**Work to be completed**
Look through the entries below for the string "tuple", and copy each line where it is found.

===

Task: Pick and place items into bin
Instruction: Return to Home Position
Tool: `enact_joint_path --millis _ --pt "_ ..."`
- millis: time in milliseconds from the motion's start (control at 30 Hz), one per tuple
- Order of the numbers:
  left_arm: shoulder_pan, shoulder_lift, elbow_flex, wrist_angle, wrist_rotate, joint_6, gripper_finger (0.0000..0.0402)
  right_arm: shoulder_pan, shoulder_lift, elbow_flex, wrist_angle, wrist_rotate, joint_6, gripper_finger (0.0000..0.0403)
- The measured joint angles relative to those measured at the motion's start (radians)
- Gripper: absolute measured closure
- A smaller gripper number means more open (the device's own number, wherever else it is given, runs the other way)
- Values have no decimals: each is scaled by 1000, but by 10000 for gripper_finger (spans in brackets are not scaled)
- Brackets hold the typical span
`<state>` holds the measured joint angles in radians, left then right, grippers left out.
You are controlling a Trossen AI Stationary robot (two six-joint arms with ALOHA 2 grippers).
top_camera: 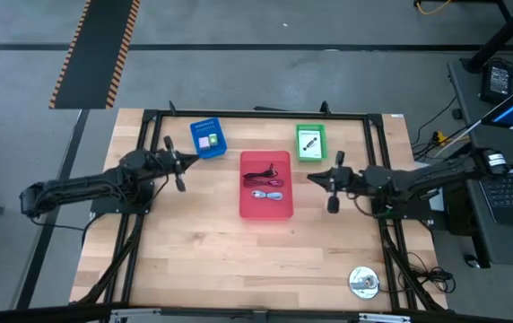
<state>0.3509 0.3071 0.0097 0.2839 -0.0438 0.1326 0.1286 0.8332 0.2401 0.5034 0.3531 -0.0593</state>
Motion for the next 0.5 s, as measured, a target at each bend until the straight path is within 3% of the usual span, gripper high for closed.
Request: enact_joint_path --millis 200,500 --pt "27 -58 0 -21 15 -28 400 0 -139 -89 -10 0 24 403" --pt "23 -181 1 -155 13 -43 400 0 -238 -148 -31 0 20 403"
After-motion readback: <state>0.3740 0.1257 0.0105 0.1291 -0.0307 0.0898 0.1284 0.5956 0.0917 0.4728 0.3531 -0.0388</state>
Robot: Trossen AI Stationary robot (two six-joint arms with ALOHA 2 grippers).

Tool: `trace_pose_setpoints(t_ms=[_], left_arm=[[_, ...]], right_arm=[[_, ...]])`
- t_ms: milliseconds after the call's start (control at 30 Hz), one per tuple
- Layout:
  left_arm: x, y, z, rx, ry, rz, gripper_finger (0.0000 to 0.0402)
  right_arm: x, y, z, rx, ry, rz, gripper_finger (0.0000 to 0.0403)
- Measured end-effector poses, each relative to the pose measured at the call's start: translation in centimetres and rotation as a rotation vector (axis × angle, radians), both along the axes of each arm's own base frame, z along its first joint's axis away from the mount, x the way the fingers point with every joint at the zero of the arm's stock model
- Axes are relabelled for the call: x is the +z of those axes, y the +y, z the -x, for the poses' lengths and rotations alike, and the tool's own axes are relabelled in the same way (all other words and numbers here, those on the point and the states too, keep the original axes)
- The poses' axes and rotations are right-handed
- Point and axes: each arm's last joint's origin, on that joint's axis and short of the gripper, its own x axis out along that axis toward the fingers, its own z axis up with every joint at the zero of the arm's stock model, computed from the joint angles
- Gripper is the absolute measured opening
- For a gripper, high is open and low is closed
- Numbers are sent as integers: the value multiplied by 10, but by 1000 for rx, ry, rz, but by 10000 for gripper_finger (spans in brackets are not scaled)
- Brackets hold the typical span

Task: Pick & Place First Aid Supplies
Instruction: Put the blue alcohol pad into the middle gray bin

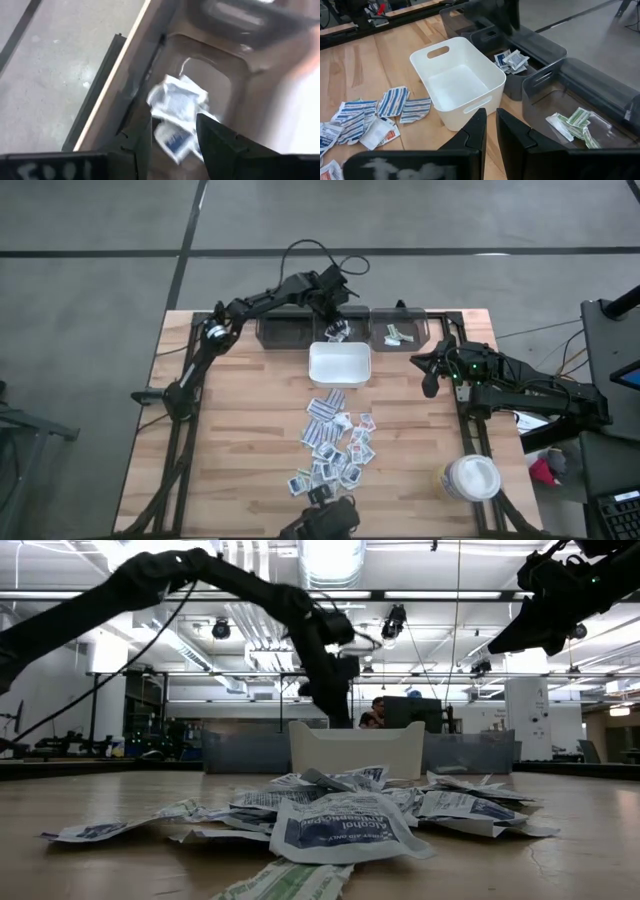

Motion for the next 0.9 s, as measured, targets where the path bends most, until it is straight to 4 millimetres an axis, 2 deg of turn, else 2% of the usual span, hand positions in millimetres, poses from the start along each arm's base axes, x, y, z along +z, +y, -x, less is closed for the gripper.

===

**Response to the task**
- millis: time in milliseconds from the motion's start (control at 30 Hz), one per tuple
- t_ms: milliseconds after the call's start (control at 30 Hz), one per tuple

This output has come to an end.